On 23rd June. At the end of June and in the early days of July, turf was available and ready for delivery all over the country, and while it was a very difficult matter for the Parliamentary Secretary to estimate the turf needs of the people because it was a new matter, and very difficult also because he did not know what supply of coal would come in, it was, to my mind at least, a comparatively easy matter to estimate transport requirements. In comparison with the other matters, that was perfectly easy. I remember being told in the precincts of this House in the month of July that if the railway company ceased every other activity, it had not the rolling stock to take turf into this city at the rate at which it would be required, unless the matter were tackled at once. I made use of that statement when speaking on 1st July here, but no advantage was apparently taken of it. I do not know who may have been at fault—perhaps it was the railway company—but in any case we do not appear to have any record of turf worth talking about taken into Dublin during July and August.

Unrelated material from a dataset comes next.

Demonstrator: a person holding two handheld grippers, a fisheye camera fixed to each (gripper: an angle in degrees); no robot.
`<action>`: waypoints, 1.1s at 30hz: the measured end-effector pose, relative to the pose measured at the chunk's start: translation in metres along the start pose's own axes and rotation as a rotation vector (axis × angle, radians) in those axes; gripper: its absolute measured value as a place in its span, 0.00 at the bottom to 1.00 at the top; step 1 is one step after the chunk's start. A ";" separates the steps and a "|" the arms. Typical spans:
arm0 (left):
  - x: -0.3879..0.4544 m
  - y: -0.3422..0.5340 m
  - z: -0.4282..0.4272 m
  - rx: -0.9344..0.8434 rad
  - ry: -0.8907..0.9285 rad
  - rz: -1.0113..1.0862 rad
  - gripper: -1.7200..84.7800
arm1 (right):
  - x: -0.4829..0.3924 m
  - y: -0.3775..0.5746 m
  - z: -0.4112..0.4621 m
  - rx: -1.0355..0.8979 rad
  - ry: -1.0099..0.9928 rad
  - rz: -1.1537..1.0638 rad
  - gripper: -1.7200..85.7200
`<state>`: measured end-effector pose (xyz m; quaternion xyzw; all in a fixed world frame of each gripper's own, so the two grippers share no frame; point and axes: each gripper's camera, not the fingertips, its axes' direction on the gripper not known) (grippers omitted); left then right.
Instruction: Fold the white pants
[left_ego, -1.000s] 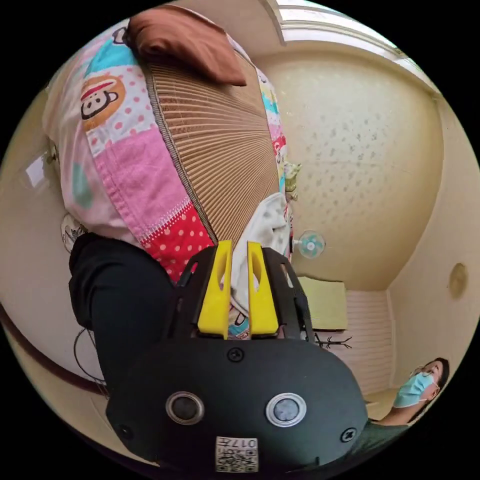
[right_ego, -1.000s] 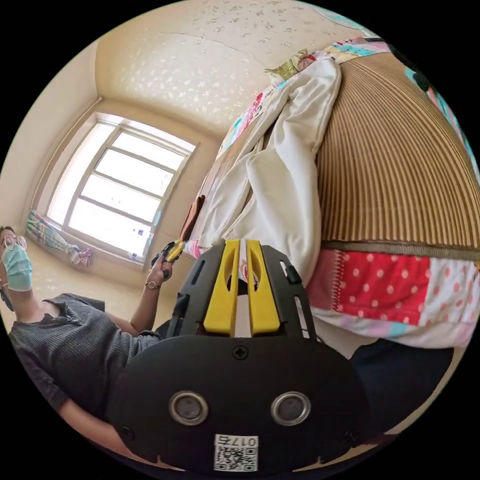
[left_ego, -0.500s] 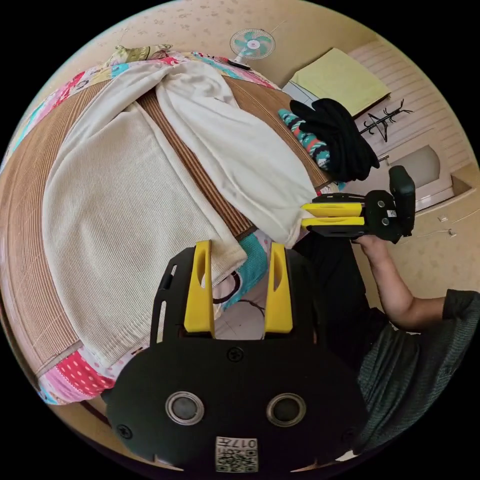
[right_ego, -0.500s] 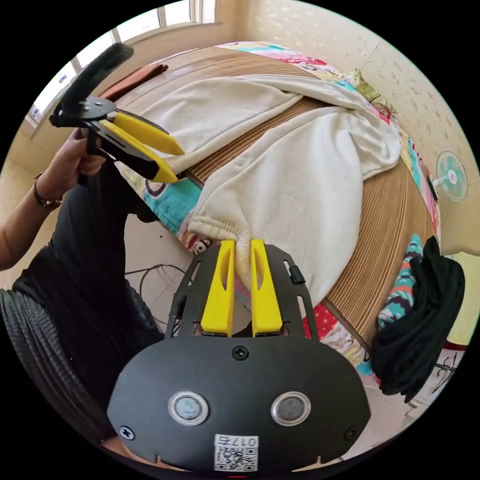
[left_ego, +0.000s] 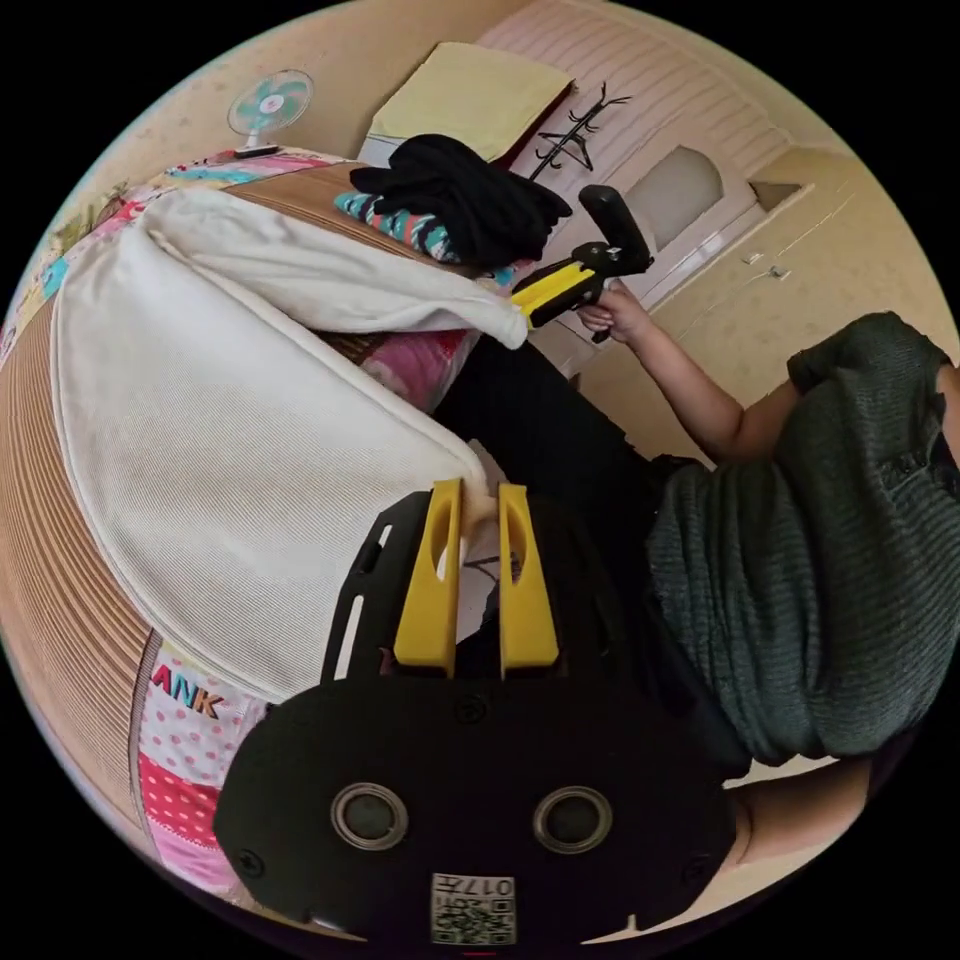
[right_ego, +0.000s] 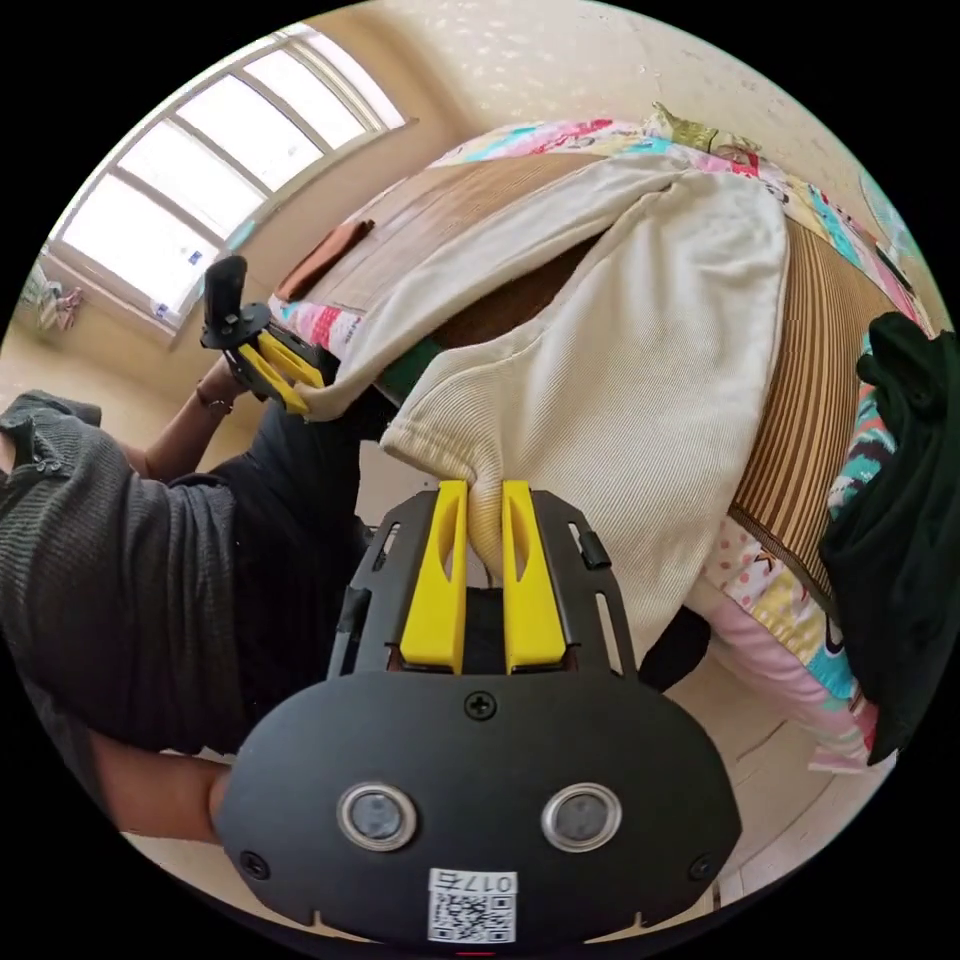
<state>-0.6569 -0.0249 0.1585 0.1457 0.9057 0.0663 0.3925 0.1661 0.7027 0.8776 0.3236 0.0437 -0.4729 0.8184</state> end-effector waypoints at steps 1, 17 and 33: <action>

As Deputy Morrissey pointed out to-day, those were the months in which we had no rail traffic in connection with livestock, because all our fairs were held up, and in which we had no traffic in connection with beet or corn, but all these are rushing on us now. That is the period in which there was, to my mind, the lapse, and that was the matter about which I should have liked to hear the Taoiseach tell us to-night. I should have liked to hear him explain to us and to the people of Dublin why advantage was not taken of these months.

I do not know why. Perhaps there is a very good reason, but at the moment nobody can give any reason. The Parliamentary Secretary rightly pointed out last night that there is a very severe call upon railway transport. You have the beet position, the corn position and the livestock position, all crowding on top of one another, plus the very unfortunate position in Dublin with regard to fuel. The Taoiseach said it may become a question of priorities. If so, I think the sooner the matter is tackled fairly and squarely the better for everybody. But, in the absence of some explanation, we are convinced that there was a let-down in July and August as far as transport is concerned.

I do not want, by any word of mine, to aggravate the position. Deputy Byrne said that the Parliamentary Secretary and every member of the House want to do the right thing. Every member of the House is interested in the position of people who have no fuel, but for the Taoiseach to tell us that the position in Dublin would be aggravated by allowing certain people to have turf while others did not have it was the greatest nonsense and piffle I ever listened to. It is like the Taoiseach—this thing of always being afraid of the psychological effect upon people's minds. Mind you, that did not occur to him in the early stages of the war when, as I thought, a sensible move was made by asking people down the country who were able to purchase flour to buy all the flour they could and take it out of the mills so that it would be available for somebody if transport were stopped completely. Let me put that point to the Parliamentary Secretary in this way: that if there was at the moment a supply of turf for, say, 50,000 people in Dublin, extra to what he has at the moment, would not that be an advantage, even though the turf was in the hands of the richer people? Would it not be an advantage to have a certain number of people taken off the general pool? The Taoiseach appears to think that that should not be allowed because, in his view, it would be an interference with the general plan: it would put up the price. I certainly did not follow him as far as putting up the price goes.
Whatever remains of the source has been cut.